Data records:
+++
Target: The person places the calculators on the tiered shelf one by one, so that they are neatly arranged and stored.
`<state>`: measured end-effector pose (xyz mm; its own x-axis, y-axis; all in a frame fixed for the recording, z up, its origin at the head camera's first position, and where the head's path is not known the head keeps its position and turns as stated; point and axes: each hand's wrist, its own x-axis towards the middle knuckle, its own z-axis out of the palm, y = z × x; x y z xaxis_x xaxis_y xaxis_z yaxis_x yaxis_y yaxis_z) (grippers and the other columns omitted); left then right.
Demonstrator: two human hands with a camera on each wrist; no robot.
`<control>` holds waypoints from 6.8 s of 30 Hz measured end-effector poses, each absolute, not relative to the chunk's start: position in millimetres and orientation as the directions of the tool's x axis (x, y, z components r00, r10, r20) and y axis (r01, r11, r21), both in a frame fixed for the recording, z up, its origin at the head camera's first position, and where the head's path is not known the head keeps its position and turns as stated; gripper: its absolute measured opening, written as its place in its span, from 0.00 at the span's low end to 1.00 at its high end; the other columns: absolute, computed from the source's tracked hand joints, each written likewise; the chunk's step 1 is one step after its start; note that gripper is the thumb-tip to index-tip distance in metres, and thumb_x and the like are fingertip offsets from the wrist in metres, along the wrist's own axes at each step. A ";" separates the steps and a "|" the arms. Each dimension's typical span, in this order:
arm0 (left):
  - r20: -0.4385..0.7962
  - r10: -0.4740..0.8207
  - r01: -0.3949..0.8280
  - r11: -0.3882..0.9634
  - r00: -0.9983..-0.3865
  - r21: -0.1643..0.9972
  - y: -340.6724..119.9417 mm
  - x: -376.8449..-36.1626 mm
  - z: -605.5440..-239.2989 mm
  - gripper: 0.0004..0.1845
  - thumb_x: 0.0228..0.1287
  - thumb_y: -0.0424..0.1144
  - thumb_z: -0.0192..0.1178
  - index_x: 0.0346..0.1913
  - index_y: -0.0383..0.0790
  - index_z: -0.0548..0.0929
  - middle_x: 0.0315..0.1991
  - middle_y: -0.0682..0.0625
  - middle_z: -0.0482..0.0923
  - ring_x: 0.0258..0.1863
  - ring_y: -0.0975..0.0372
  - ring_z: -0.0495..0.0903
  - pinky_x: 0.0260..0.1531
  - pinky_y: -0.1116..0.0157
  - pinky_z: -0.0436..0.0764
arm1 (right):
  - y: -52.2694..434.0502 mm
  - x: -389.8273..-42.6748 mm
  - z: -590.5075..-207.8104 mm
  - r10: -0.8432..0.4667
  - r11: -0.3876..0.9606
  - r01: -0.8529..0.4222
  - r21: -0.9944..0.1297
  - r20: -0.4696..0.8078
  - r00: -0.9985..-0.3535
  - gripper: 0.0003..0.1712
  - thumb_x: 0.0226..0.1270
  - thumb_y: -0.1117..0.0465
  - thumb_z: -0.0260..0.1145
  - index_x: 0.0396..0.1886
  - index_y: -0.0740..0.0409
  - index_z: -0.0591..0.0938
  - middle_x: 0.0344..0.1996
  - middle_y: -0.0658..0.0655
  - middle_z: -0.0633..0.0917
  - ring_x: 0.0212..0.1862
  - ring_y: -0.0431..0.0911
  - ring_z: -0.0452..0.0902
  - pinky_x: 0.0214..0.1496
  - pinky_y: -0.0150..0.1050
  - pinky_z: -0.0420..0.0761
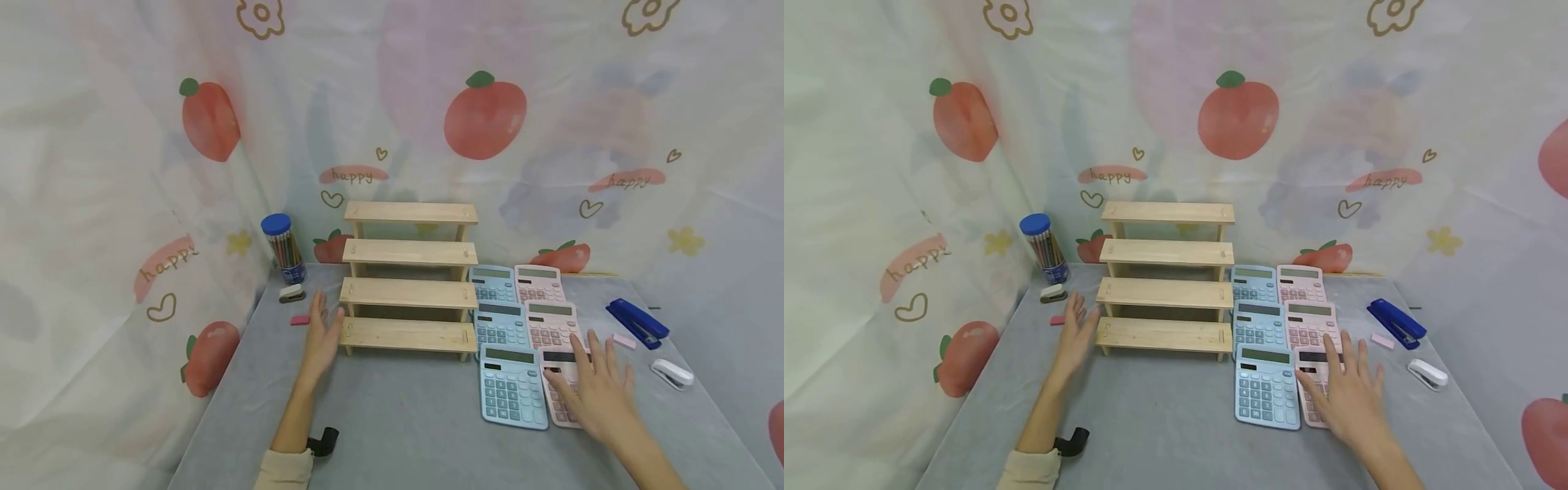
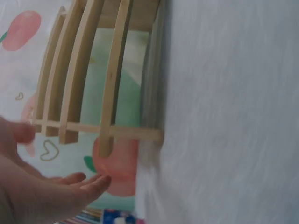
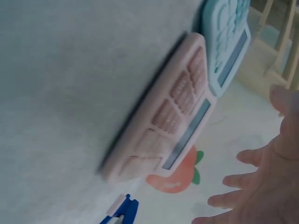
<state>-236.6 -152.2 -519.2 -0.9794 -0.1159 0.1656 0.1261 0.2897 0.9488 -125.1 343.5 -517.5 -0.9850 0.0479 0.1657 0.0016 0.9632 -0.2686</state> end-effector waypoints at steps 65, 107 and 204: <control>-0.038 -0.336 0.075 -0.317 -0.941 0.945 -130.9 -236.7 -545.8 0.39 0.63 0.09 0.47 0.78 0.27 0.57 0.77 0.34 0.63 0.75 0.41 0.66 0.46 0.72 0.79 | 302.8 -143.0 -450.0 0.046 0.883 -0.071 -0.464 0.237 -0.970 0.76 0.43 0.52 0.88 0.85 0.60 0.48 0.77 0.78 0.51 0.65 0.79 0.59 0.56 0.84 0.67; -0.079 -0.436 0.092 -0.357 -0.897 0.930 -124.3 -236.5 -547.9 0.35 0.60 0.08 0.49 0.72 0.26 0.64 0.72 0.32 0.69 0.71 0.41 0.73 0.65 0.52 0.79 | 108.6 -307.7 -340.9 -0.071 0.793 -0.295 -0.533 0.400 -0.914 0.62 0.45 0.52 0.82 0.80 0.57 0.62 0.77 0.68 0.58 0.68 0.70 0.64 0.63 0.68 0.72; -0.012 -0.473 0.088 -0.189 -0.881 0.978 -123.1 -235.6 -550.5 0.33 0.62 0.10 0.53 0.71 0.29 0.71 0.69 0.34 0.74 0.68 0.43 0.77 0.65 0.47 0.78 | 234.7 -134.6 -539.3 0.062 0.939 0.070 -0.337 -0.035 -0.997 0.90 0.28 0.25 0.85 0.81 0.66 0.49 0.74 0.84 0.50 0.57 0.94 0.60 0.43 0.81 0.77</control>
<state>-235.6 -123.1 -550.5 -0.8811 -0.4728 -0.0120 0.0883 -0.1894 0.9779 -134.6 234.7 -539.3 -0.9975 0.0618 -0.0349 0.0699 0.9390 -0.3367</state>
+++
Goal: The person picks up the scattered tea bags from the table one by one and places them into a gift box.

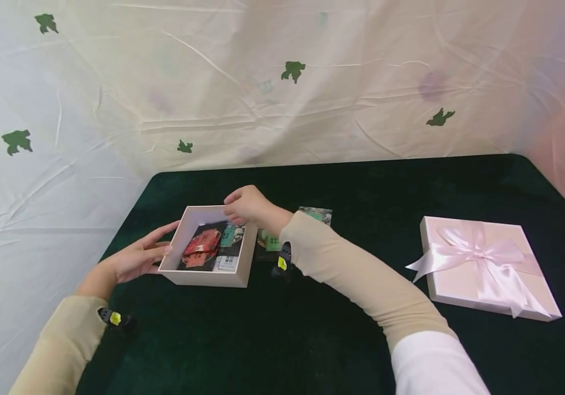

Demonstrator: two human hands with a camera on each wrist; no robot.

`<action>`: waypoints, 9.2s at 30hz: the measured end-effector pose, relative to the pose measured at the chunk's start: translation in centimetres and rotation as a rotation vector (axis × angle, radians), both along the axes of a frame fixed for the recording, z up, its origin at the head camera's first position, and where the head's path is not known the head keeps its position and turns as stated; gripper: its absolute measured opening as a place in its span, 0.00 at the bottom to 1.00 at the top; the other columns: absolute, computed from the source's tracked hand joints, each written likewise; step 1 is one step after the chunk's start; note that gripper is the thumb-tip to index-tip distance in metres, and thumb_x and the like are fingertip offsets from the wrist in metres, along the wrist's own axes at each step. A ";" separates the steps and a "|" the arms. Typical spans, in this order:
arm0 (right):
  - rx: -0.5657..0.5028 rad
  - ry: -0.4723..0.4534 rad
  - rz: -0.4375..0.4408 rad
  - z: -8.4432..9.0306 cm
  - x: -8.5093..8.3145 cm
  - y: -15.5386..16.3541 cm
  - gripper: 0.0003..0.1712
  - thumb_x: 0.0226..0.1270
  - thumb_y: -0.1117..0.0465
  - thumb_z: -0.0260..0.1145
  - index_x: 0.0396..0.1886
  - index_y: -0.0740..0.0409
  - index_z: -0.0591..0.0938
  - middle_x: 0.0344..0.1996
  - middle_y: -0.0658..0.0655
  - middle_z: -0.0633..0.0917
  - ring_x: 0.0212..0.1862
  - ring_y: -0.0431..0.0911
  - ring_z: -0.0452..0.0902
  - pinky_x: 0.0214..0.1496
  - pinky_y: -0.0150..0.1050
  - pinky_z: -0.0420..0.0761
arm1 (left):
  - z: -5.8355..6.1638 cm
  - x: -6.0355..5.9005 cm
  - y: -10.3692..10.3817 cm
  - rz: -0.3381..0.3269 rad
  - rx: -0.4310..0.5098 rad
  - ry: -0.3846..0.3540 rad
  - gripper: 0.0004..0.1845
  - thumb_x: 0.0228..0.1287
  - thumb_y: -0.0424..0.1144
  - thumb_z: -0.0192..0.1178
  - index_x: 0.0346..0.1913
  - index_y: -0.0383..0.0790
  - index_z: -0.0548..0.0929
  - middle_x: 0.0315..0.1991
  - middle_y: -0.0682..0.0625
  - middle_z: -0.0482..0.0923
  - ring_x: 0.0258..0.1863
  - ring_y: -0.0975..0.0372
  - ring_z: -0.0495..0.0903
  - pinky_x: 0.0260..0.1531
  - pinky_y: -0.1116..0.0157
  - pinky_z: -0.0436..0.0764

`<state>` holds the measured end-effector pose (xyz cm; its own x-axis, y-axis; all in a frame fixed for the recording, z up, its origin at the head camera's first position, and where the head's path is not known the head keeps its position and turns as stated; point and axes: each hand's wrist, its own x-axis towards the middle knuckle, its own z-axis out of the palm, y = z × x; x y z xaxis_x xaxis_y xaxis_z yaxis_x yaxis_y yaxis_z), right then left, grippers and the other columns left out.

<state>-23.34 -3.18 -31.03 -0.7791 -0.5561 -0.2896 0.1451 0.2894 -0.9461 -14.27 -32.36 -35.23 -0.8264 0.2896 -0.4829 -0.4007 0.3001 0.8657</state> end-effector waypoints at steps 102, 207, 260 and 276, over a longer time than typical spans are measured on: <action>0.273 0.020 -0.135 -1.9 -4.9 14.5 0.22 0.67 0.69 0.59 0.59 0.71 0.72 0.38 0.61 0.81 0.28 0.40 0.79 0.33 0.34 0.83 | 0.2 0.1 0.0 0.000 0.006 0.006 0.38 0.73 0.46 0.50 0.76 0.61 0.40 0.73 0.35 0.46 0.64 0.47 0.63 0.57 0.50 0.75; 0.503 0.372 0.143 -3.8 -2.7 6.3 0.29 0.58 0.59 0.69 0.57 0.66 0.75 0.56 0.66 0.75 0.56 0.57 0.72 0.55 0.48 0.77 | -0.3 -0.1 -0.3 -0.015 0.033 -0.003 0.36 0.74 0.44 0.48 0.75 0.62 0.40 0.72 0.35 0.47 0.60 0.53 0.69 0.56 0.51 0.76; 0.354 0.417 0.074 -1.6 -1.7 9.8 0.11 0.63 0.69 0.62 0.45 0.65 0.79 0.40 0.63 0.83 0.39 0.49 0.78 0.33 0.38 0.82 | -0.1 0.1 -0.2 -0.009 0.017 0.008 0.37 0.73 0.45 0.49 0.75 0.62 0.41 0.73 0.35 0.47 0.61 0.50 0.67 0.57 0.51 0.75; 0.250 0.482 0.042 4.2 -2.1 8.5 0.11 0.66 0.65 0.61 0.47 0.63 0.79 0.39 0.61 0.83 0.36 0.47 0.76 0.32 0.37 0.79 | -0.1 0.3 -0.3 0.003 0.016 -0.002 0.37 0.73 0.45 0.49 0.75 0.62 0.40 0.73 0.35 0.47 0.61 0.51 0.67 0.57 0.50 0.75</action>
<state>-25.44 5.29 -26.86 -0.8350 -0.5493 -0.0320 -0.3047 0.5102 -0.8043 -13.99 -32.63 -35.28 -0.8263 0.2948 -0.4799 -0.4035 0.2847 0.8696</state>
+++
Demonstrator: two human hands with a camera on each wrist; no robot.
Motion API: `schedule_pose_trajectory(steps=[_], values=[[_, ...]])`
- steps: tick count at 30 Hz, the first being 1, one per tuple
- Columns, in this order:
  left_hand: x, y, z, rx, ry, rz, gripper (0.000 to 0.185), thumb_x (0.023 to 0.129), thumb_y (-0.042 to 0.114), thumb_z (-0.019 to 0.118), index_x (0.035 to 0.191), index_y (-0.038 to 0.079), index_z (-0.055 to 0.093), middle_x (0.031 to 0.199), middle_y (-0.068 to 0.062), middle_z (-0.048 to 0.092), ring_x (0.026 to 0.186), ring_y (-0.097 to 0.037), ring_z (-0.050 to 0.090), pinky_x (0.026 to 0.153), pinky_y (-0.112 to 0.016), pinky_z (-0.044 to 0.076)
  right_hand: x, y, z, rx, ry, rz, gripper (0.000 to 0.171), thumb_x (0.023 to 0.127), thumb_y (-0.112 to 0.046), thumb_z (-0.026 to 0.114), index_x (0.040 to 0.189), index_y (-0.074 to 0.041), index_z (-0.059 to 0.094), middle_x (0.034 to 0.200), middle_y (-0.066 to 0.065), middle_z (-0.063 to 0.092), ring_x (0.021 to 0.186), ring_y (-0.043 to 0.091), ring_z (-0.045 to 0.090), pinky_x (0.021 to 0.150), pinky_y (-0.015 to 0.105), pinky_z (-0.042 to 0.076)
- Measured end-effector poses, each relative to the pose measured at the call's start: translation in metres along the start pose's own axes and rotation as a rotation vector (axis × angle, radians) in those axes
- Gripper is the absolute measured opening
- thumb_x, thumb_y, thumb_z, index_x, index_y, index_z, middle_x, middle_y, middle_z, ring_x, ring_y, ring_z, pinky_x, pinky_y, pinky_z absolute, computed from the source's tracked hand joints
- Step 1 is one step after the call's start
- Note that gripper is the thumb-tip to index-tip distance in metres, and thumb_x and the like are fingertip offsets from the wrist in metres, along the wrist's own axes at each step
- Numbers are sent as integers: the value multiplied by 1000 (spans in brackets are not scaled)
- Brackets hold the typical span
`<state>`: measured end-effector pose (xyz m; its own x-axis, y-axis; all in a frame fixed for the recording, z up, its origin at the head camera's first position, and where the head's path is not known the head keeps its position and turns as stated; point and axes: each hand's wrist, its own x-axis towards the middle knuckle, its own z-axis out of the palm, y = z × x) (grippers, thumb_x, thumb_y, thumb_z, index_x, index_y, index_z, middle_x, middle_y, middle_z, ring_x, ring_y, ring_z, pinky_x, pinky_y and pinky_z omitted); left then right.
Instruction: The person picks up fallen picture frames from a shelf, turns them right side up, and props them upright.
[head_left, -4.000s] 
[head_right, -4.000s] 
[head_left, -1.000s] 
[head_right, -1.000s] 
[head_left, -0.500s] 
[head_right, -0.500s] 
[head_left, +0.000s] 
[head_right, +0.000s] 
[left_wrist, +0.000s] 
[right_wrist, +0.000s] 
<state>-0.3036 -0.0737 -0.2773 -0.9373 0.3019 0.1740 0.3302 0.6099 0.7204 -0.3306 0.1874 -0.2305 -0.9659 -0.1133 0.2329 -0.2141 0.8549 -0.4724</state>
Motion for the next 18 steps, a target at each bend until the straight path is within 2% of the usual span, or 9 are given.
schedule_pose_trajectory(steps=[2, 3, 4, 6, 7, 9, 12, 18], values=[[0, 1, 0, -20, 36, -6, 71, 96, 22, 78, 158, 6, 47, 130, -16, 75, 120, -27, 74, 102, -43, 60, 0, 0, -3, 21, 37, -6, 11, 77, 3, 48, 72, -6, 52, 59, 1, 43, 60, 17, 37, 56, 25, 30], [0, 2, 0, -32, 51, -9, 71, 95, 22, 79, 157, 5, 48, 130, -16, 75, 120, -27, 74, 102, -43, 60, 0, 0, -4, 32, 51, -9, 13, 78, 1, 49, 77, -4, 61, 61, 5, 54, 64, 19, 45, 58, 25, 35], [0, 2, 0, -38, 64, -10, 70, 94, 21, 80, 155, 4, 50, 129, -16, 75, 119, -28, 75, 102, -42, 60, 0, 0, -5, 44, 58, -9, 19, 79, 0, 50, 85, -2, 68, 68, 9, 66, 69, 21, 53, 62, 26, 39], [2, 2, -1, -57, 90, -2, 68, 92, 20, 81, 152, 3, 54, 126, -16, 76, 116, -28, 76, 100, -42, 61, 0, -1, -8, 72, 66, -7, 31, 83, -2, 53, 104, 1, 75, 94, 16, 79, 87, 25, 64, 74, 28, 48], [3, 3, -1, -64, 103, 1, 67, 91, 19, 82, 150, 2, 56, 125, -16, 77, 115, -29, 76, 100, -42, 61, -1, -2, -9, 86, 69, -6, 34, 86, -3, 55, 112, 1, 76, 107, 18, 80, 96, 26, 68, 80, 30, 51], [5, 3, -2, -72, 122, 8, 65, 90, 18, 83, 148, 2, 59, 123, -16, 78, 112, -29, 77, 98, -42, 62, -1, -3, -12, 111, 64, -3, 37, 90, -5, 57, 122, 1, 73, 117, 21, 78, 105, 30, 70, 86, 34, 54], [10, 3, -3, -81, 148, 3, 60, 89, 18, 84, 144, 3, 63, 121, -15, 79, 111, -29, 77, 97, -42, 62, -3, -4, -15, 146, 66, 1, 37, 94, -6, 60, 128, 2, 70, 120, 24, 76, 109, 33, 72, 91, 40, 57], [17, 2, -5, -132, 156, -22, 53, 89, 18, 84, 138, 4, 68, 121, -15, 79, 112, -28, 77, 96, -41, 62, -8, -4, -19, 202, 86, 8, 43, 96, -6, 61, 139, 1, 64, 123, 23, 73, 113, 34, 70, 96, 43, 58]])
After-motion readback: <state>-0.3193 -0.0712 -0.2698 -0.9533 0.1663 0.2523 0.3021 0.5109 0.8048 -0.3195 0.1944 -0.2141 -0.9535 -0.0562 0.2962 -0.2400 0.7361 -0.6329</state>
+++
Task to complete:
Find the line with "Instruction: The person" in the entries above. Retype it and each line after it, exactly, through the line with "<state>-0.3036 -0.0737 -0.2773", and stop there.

Exercise response:
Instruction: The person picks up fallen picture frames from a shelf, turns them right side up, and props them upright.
[head_left, -4.000s] 
[head_right, -4.000s] 
[head_left, -1.000s] 
[head_right, -1.000s] 
[head_left, -0.500s] 
[head_right, -0.500s] 
[head_left, +0.000s] 
[head_right, +0.000s] 
[left_wrist, +0.000s] 
[right_wrist, +0.000s] 
<state>-0.3036 -0.0737 -0.2773 -0.9373 0.3019 0.1740 0.3302 0.6099 0.7204 -0.3306 0.1874 -0.2305 -0.9659 -0.1133 0.2329 -0.2141 0.8549 -0.4724</state>

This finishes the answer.